In other news, Ella broke her arm 3 days before Christmas and 2 1/2 weeks before her first gymnastics meet of the season. She was doing a back handspring at gymnastics, of course, which means that she has an awesome story to tell strangers that ask in the grocery store.  We asked the doctor if we could pretty please still take her skiing and he said, "Yes. Just be careful." I love that doctor.

Yup. We are the parents that take their casted child skiing. Feel free to judge.

My three girls ahead of me. I love to be last in the line and watch them ski down the mountain.

Maya is skiing with Maine Adaptive this year which is fantastic. This organization is made of up volunteer skiers who help people with varying disabilities ski.  Maya qualifies because of her hearing loss. She and her guide wear a two radio (a Scala rider) like the kind motorcyclists use to communicate when they are driving. It is hard to express how this device improves everything about skiing with Maya. She can actually be taught because she can hear the instructions. We are working on getting one of our own to minimize frustration for all of us.

You may remember Noah who skis with Maine Adaptive because he is a blind skier. One of our favorite parts of going to Sugarloaf is seeing Noah and his parents. 
Skiing is gear intensive and takes some effort and commitment to do but it truly is the first thing our whole family has been able to enjoy together.
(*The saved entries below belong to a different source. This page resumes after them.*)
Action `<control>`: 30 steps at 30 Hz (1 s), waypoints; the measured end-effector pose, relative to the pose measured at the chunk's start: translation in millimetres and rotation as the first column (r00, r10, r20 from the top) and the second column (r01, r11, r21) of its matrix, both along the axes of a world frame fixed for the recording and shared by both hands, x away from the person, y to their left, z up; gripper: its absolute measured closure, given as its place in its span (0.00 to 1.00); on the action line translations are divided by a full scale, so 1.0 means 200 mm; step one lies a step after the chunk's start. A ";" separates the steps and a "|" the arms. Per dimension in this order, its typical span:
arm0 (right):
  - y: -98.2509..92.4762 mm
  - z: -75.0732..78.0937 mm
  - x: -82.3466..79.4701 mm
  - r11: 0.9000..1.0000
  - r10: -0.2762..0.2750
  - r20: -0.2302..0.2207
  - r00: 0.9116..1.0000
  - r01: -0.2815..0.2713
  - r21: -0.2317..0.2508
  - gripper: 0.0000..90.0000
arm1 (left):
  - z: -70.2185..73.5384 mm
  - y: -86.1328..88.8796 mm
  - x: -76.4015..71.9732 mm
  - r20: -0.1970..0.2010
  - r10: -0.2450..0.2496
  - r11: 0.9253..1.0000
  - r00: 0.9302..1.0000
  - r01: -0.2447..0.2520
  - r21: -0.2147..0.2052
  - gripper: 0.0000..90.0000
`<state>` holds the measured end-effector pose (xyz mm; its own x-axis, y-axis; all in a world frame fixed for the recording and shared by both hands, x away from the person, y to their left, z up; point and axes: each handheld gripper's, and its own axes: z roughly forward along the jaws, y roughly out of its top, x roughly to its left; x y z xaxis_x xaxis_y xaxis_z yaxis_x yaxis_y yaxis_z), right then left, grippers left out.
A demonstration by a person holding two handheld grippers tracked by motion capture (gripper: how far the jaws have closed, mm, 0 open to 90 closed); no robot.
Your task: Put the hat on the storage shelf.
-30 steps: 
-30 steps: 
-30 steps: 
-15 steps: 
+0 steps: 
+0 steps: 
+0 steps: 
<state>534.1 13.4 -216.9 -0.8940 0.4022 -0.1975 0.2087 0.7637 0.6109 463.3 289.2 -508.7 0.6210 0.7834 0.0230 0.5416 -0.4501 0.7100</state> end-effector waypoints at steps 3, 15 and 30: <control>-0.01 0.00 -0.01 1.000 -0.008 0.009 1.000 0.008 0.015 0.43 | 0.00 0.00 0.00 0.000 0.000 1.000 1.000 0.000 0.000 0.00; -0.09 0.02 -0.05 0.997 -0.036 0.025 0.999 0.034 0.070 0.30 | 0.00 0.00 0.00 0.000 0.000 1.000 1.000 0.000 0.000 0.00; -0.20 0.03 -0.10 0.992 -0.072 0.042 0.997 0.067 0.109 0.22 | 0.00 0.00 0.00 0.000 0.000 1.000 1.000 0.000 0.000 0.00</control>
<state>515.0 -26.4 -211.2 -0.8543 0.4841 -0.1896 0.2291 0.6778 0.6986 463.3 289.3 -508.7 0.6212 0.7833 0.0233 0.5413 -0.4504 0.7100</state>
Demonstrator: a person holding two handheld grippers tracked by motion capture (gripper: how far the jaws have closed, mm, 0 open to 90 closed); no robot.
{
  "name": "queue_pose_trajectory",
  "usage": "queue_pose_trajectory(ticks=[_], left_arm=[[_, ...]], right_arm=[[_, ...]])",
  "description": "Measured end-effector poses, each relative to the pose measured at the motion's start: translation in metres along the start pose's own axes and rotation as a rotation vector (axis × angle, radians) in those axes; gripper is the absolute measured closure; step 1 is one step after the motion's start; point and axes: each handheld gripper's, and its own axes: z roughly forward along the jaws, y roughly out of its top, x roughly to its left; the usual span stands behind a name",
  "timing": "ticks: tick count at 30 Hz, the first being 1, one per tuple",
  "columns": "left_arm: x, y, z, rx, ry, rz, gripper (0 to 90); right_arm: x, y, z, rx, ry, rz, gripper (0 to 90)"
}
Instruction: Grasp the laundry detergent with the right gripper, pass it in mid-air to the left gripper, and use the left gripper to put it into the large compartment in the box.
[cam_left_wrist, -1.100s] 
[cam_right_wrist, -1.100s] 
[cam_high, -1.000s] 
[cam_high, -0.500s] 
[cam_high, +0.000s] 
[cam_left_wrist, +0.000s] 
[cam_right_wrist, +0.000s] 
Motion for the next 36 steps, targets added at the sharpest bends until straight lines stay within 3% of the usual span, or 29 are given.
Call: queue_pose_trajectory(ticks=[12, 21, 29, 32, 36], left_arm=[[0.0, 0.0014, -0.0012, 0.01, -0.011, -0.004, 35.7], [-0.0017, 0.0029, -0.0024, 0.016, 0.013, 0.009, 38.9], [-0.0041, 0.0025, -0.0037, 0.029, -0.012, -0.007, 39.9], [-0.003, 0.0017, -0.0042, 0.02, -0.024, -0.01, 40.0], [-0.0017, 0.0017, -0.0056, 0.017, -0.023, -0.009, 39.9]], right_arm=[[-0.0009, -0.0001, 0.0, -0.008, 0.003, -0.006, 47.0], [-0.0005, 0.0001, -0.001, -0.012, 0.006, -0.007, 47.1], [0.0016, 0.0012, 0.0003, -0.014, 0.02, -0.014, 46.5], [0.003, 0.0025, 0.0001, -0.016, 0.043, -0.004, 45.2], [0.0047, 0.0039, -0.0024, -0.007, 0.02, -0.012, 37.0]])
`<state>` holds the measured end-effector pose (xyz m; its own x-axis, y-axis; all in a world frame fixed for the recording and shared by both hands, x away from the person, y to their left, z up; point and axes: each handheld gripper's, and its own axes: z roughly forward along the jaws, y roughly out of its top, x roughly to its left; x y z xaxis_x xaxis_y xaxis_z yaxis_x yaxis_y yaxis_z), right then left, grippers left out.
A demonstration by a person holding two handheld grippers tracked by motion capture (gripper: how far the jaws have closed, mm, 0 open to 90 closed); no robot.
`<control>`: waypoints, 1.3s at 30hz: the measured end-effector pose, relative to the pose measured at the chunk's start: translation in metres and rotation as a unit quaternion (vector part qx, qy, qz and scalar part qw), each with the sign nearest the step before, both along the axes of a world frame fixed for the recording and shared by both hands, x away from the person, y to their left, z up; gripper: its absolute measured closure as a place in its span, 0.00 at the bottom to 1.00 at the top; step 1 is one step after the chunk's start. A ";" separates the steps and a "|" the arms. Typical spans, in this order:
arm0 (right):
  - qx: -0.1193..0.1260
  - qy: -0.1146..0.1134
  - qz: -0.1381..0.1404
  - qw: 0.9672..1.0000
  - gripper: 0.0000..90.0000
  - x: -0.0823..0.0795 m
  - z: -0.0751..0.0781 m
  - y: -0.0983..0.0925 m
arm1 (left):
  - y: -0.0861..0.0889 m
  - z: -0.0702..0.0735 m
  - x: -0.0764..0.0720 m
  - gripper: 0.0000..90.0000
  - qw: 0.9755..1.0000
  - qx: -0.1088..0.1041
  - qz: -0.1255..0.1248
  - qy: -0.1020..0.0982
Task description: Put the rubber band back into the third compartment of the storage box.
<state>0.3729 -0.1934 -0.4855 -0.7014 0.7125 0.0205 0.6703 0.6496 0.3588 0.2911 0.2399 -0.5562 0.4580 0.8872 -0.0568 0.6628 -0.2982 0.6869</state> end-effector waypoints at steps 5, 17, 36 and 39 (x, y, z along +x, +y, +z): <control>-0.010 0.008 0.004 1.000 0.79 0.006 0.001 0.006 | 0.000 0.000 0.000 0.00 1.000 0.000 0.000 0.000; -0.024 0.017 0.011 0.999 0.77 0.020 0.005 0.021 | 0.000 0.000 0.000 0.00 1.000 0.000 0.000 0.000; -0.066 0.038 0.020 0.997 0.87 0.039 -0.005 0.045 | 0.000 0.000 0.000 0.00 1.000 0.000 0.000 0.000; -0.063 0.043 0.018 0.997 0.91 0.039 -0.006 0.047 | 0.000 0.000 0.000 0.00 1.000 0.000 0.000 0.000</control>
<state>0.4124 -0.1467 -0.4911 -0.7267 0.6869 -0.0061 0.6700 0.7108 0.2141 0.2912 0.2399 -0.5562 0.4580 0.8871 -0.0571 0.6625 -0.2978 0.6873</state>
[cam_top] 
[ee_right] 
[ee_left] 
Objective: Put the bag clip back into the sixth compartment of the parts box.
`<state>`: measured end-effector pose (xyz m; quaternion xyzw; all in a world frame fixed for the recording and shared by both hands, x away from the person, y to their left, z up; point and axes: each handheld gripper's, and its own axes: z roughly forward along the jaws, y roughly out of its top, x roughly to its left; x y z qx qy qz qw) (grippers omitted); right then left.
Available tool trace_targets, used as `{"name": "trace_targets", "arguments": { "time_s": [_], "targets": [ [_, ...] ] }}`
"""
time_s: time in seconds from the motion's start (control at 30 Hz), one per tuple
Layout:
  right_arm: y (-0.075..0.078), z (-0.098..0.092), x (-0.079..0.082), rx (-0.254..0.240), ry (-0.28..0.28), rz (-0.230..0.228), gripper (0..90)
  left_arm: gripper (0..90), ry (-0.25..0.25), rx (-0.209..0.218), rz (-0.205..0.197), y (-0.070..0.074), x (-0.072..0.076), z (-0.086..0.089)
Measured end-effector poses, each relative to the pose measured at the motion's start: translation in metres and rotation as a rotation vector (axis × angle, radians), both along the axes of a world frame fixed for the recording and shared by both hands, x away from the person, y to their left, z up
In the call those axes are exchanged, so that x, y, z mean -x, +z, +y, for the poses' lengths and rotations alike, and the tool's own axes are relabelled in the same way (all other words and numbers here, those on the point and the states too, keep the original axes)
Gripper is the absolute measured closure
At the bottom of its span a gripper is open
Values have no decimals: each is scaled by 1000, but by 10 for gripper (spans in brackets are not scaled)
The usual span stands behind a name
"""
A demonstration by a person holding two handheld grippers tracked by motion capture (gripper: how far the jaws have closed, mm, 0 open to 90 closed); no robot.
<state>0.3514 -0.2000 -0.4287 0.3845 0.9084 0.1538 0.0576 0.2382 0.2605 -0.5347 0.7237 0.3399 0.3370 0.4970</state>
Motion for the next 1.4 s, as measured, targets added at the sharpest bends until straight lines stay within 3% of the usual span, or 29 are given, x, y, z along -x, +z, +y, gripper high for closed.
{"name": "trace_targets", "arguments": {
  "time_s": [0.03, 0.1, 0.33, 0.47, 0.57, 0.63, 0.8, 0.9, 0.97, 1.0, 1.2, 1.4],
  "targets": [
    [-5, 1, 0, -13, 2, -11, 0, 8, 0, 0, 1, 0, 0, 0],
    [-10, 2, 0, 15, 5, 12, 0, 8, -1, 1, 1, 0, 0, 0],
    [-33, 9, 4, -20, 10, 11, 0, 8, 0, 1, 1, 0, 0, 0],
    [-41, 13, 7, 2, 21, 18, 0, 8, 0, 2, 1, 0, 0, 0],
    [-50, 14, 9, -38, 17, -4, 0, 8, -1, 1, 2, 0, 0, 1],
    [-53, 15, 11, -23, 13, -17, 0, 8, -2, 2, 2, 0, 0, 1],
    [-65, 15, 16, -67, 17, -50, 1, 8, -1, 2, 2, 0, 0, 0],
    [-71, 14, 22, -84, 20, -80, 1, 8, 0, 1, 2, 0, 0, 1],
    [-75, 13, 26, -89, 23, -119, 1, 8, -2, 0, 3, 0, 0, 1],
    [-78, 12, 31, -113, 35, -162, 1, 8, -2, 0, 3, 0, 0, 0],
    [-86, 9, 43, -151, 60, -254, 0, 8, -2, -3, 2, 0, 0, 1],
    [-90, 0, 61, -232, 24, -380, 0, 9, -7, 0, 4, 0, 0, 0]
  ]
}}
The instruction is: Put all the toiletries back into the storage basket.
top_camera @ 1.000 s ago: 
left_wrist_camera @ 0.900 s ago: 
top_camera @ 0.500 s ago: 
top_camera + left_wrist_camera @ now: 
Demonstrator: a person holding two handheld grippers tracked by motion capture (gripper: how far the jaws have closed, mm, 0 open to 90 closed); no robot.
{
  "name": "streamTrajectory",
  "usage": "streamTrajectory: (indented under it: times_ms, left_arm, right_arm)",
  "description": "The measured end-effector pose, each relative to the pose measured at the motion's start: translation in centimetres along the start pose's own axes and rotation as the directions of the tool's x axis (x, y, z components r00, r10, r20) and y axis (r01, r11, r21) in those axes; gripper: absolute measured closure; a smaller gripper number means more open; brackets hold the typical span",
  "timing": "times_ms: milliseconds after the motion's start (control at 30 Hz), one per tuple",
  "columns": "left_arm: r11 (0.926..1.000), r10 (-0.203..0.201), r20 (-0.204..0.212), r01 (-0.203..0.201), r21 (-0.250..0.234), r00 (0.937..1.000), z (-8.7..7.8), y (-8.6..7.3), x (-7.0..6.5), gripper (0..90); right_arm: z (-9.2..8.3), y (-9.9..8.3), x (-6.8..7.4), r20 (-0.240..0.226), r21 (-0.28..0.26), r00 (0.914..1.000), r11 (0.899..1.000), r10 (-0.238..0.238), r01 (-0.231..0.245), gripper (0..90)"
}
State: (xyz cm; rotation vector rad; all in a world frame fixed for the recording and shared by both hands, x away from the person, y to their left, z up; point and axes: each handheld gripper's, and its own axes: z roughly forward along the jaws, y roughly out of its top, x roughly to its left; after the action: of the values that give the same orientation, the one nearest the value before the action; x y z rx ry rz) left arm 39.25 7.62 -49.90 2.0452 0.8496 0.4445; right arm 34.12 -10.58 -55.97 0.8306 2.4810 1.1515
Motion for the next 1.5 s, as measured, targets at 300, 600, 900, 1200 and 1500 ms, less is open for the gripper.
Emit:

It makes it all more than worth it. 

How can this be anything but good for you soul?

Noah, Aunt Suzie, Uncle Buck, Noah's guides and the four of us in the pink and blue. 

Probably the girls' favorite part of living with their aunt and uncle is this black ball of love named Jax. It is the perfect way to have a dog. We can play with her and adore her but she isn't our sole responsibility.

Both our girls are on the competitive gymnastics team this year (for any parents who have their children in the toddler or little kid gymnastics classes you should be forewarned about where you are all headed if you proceed. Gymnastics seems to be equivalent to what I hear parents say about hockey- super expensive and very time intensive. If you aren't into it, turn back now!)   But hey, at least gyms are heated, unlike hockey rinks.

And then there are the smiles that make it all worth it. (Ella couldn't compete but she went to support her team.)

Winter in Maine is as beautiful as ever.
Thanks to the inspiration of a very wise 8-year-old named Annalise who coined the term junk-free January a year ago, our family is going without junk food for the month. In true democratic fashion we have decided on some addendums to the plan. We are allowed to have hot chocolate. We are allowed to eat veggie chips and pretzels.  We are contemplating whether Sun Chips are junk food. We all agree whipped cream is not. Neither is wine. 

Snow day tomorrow! I plan to keep a pot of cocoa on the stove all day long. And I plan to eat it with whipped cream, yes I do.